(IE-0005) Removing translates into Unicode

Proposal: IE-0005
Discussion PR link: #5
Authors: Graham Nelson
Status: Accepted
Related proposals: IE-0019
Implementation: Implemented but unreleased

Summary

Providing Unicode character names without slowly loading large cumbersome extensions, as has to be done at present, and allowing recently-standardised emoji and other Supplementary Multilingual Plane characters for the first time.

Motivation

Inform currently allows Unicode characters to be placed in quoted text by giving their names: for example,

"A sign on the door cryptically reads: [unicode black chess knight]."

This is equivalent to writing:

"A sign on the door cryptically reads: [unicode 9822]."

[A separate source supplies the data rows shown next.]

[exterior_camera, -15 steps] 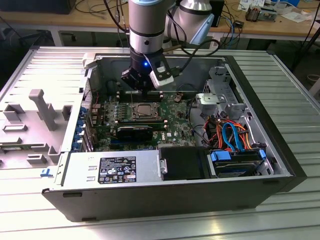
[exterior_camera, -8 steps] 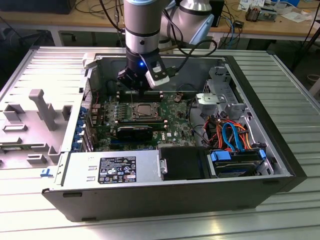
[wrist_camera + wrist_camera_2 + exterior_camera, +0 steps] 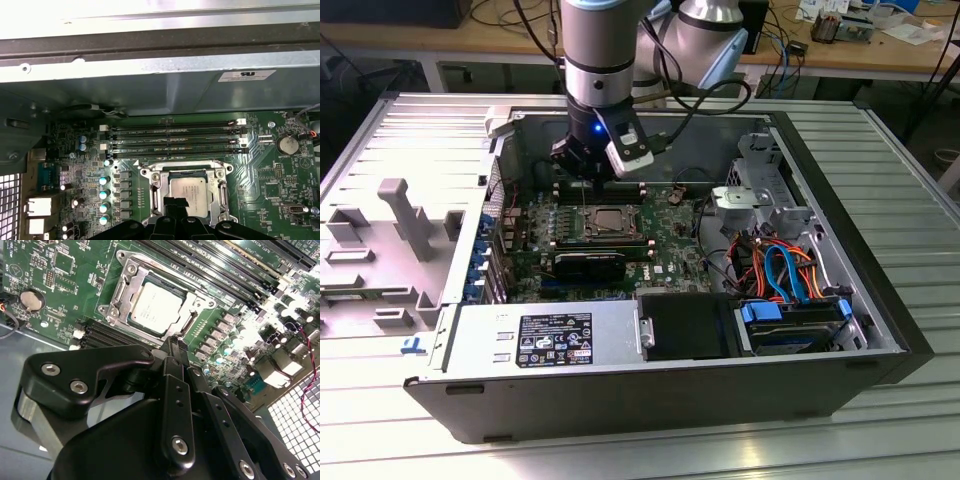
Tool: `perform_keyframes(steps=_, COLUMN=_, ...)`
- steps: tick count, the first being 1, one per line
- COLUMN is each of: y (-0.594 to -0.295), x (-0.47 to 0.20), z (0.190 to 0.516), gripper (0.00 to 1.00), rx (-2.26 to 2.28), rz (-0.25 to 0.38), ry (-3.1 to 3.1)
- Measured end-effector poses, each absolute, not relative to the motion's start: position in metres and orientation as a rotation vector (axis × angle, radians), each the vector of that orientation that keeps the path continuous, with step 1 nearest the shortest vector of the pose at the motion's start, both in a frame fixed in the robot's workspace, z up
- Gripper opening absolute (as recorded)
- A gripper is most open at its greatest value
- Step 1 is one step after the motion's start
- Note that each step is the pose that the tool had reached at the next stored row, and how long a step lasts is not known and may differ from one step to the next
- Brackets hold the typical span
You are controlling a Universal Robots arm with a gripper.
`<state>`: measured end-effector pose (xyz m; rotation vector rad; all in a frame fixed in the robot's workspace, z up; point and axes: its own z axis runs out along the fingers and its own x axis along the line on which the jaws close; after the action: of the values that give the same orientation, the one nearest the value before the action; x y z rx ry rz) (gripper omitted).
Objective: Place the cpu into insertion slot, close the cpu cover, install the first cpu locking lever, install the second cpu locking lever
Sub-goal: 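Install the first cpu locking lever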
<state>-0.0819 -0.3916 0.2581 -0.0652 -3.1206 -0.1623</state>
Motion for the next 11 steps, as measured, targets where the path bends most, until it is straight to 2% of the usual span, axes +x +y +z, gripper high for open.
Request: perform_keyframes(steps=11, y=-0.3916, x=-0.0832, z=0.2603, gripper=0.11, rx=-0.066, rz=-0.162, ry=-3.121)
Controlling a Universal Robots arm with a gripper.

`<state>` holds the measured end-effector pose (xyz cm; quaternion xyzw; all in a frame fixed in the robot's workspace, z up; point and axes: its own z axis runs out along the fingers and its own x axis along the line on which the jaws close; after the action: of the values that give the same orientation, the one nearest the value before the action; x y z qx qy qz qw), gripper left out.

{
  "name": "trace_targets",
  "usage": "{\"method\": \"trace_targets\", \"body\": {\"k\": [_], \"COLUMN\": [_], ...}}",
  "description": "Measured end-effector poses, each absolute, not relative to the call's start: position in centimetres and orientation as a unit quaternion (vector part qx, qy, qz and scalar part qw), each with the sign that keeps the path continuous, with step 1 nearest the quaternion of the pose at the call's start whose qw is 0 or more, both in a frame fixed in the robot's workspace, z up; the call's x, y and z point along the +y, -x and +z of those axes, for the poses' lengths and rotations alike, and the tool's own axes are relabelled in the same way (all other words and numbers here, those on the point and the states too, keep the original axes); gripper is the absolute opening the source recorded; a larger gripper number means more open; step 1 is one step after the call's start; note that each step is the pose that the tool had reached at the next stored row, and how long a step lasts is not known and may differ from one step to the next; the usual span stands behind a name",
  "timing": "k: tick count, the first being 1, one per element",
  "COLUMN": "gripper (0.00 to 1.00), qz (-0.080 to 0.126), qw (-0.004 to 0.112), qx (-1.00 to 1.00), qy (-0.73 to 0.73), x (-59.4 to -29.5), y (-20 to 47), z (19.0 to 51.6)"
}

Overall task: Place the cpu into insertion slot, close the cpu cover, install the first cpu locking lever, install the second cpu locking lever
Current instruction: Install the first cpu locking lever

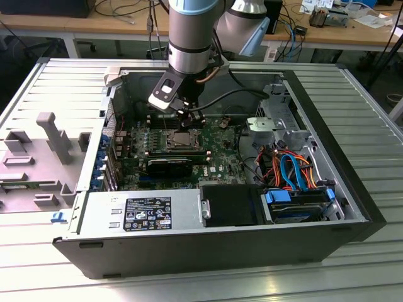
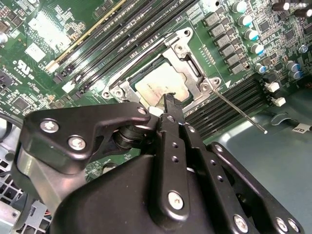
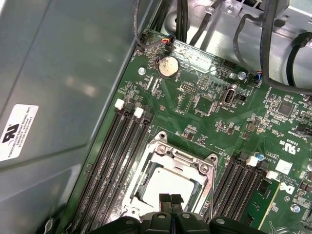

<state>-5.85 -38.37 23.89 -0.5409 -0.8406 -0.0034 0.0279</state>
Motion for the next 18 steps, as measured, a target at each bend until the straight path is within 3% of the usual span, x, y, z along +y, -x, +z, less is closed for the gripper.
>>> {"method": "trace_targets", "body": {"k": [18], "gripper": [0.11], "qz": [-0.003], "qw": [0.028], "qx": [-0.852], "qy": [0.523], "x": [-38.37], "y": [5.86], "z": [23.89]}}
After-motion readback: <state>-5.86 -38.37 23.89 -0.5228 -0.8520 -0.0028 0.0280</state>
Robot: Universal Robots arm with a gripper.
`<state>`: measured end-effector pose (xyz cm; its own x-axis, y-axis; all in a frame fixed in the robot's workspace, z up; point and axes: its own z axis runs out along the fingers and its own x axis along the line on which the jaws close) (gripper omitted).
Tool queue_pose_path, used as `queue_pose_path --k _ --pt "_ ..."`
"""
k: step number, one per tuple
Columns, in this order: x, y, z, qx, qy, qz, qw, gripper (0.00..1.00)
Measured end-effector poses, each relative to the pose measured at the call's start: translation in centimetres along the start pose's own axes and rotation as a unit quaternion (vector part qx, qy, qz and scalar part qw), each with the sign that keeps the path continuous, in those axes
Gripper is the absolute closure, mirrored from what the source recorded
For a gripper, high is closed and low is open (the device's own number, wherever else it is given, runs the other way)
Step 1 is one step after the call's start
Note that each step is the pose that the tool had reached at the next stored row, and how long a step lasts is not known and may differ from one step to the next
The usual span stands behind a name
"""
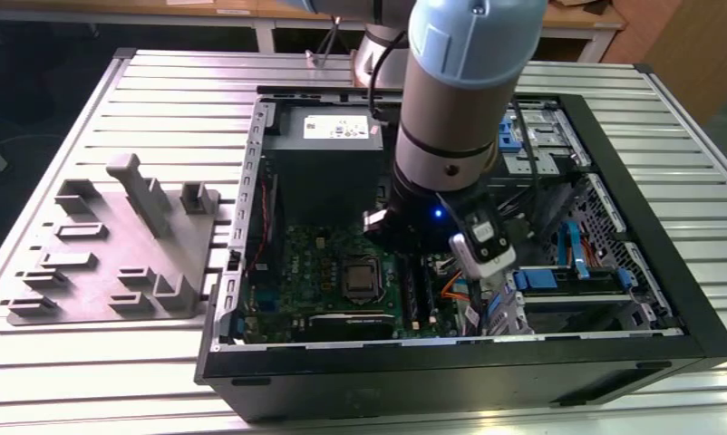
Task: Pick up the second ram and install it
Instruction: 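Press down the second ram until it locks into place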
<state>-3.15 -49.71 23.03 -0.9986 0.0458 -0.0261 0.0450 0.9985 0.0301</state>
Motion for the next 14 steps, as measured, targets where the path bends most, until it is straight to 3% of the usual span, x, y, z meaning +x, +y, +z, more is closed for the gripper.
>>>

since the black chess knight character occupies code point 9822 (decimal, that is: in hexadecimal, 265E) in Unicode. (And if you can find a way to type this character directly, you can even use it in quoted text just like any other letter.)

The ability to give names of characters has two limitations at present:

A name can only be used if it has been declared with a sentence such as "Black chess knight translates into Unicode as 9822".
Only plane 0 of Unicode has been available up to now: that is, only values from 0 to 65535.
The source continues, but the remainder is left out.